* [THE PROBLEM] Go through the material below and copy all lines with "left".

* [PROVIDED DATA]
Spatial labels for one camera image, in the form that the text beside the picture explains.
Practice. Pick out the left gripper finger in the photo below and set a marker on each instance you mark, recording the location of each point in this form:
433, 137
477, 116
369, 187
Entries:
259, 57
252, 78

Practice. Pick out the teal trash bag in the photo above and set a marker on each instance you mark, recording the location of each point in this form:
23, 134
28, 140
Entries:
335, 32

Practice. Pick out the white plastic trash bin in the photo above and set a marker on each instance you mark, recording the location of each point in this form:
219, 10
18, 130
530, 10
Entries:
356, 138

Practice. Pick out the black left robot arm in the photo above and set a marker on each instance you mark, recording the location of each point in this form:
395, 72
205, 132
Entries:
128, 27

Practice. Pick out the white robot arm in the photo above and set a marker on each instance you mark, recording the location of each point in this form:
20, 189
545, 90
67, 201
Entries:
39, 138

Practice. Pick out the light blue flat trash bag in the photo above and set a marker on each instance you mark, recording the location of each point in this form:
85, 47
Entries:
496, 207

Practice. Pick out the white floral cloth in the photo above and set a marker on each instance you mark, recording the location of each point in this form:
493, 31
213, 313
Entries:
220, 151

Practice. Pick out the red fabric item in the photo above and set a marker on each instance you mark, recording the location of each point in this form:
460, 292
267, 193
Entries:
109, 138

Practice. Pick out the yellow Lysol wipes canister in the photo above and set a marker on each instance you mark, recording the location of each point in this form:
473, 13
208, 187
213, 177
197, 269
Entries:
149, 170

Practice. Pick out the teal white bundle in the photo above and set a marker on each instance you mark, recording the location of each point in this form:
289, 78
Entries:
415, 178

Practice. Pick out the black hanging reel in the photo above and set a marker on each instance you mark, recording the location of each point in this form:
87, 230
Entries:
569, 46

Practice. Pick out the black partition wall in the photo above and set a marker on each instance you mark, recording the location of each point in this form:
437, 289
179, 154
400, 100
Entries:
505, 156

* [SOLUTION BELOW]
Practice. Pick out the left gripper finger in the photo below and set a marker on each instance you mark, recording the location of each point in this form:
Practice. Pick out the black left robot arm in the photo above and set a marker on each instance you mark, recording the location of each point in this form:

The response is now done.